▶ **Problem details**
Your task is to set down the records below again, exactly.
*** Data supplied ***
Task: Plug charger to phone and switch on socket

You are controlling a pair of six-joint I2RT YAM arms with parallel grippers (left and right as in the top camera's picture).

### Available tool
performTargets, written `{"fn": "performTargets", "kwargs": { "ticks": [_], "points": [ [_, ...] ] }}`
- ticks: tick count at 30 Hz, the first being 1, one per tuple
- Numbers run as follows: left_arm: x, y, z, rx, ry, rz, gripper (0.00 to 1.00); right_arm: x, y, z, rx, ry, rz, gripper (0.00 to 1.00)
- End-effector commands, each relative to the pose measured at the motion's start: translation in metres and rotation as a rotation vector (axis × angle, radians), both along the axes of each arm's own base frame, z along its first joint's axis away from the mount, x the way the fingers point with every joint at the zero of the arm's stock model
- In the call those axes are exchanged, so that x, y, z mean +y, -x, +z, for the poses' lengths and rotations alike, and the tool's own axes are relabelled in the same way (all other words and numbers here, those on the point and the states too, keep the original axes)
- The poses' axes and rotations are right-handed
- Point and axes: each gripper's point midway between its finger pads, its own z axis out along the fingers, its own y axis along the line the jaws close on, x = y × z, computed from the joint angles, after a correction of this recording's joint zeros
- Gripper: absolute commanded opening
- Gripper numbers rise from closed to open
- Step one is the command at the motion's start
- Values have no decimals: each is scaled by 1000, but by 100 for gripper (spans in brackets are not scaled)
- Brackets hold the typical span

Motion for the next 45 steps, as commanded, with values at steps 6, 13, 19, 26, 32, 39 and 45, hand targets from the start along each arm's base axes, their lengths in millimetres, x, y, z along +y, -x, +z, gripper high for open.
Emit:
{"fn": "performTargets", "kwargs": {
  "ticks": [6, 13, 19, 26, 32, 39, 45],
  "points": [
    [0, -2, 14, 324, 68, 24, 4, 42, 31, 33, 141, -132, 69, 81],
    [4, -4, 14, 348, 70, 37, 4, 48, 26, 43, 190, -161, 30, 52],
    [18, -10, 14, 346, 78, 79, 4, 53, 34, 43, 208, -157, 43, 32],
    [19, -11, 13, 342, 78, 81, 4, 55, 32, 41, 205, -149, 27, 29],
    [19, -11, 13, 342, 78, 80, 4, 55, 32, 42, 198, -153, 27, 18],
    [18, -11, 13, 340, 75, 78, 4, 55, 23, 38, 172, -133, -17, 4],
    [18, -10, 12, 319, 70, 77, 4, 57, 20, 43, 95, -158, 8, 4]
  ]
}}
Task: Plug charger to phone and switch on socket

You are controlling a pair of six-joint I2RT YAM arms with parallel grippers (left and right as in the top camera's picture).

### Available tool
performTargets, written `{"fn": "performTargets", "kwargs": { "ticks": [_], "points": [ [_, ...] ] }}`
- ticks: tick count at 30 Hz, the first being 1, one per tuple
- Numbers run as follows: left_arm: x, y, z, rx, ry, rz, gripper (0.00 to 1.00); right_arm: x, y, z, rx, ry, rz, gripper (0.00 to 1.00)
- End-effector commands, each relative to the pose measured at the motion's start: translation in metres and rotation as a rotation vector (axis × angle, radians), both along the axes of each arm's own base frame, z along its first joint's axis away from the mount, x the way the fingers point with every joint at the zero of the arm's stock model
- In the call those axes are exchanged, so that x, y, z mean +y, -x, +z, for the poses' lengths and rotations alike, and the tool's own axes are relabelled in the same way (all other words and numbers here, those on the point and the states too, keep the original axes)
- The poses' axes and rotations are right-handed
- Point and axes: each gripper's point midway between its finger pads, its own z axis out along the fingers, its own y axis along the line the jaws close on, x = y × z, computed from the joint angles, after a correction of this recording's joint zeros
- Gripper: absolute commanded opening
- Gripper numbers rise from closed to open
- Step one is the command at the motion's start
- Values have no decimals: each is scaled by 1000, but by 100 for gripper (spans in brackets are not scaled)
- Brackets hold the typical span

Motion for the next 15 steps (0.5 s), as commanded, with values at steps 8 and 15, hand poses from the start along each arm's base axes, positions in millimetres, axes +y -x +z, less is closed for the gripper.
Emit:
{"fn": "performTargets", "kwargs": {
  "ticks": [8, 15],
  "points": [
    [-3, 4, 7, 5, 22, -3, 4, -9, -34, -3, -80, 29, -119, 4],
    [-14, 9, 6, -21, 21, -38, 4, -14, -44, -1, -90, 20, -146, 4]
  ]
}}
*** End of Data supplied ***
▶ **Answer space**
Task: Plug charger to phone and switch on socket

You are controlling a pair of six-joint I2RT YAM arms with parallel grippers (left and right as in the top camera's picture).

### Available tool
performTargets, written `{"fn": "performTargets", "kwargs": { "ticks": [_], "points": [ [_, ...] ] }}`
- ticks: tick count at 30 Hz, the first being 1, one per tuple
- Numbers run as follows: left_arm: x, y, z, rx, ry, rz, gripper (0.00 to 1.00); right_arm: x, y, z, rx, ry, rz, gripper (0.00 to 1.00)
- End-effector commands, each relative to the pose measured at the motion's start: translation in metres and rotation as a rotation vector (axis × angle, radians), both along the axes of each arm's own base frame, z along its first joint's axis away from the mount, x the way the fingers point with every joint at the zero of the arm's stock model
- In the call those axes are exchanged, so that x, y, z mean +y, -x, +z, for the poses' lengths and rotations alike, and the tool's own axes are relabelled in the same way (all other words and numbers here, those on the point and the states too, keep the original axes)
- The poses' axes and rotations are right-handed
- Point and axes: each gripper's point midway between its finger pads, its own z axis out along the fingers, its own y axis along the line the jaws close on, x = y × z, computed from the joint angles, after a correction of this recording's joint zeros
- Gripper: absolute commanded opening
- Gripper numbers rise from closed to open
- Step one is the command at the motion's start
- Values have no decimals: each is scaled by 1000, but by 100 for gripper (spans in brackets are not scaled)
- Brackets hold the typical span

Motion for the next 45 steps, as commanded, with values at steps 6, 13, 19, 26, 32, 39 and 45, hand targets from the start along each arm's base axes, their lengths in millimetres, x, y, z along +y, -x, +z, gripper high for open.
Emit:
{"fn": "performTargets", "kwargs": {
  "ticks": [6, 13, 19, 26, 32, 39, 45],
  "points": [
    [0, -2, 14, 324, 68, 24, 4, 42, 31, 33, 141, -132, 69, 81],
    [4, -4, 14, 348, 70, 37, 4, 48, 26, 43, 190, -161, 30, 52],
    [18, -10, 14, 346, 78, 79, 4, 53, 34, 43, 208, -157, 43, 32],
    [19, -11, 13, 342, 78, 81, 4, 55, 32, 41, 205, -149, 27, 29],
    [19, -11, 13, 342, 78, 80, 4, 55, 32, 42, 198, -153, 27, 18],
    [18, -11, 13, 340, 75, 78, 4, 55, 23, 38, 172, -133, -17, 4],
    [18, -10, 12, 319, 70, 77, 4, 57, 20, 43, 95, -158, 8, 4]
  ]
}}
Task: Plug charger to phone and switch on socket

You are controlling a pair of six-joint I2RT YAM arms with parallel grippers (left and right as in the top camera's picture).

### Available tool
performTargets, written `{"fn": "performTargets", "kwargs": { "ticks": [_], "points": [ [_, ...] ] }}`
- ticks: tick count at 30 Hz, the first being 1, one per tuple
- Numbers run as follows: left_arm: x, y, z, rx, ry, rz, gripper (0.00 to 1.00); right_arm: x, y, z, rx, ry, rz, gripper (0.00 to 1.00)
- End-effector commands, each relative to the pose measured at the motion's start: translation in metres and rotation as a rotation vector (axis × angle, radians), both along the axes of each arm's own base frame, z along its first joint's axis away from the mount, x the way the fingers point with every joint at the zero of the arm's stock model
- In the call those axes are exchanged, so that x, y, z mean +y, -x, +z, for the poses' lengths and rotations alike, and the tool's own axes are relabelled in the same way (all other words and numbers here, those on the point and the states too, keep the original axes)
- The poses' axes and rotations are right-handed
- Point and axes: each gripper's point midway between its finger pads, its own z axis out along the fingers, its own y axis along the line the jaws close on, x = y × z, computed from the joint angles, after a correction of this recording's joint zeros
- Gripper: absolute commanded opening
- Gripper numbers rise from closed to open
- Step one is the command at the motion's start
- Values have no decimals: each is scaled by 1000, but by 100 for gripper (spans in brackets are not scaled)
- Brackets hold the typical span

Motion for the next 15 steps (0.5 s), as commanded, with values at steps 8 and 15, hand poses from the start along each arm's base axes, positions in millimetres, axes +y -x +z, less is closed for the gripper.
Emit:
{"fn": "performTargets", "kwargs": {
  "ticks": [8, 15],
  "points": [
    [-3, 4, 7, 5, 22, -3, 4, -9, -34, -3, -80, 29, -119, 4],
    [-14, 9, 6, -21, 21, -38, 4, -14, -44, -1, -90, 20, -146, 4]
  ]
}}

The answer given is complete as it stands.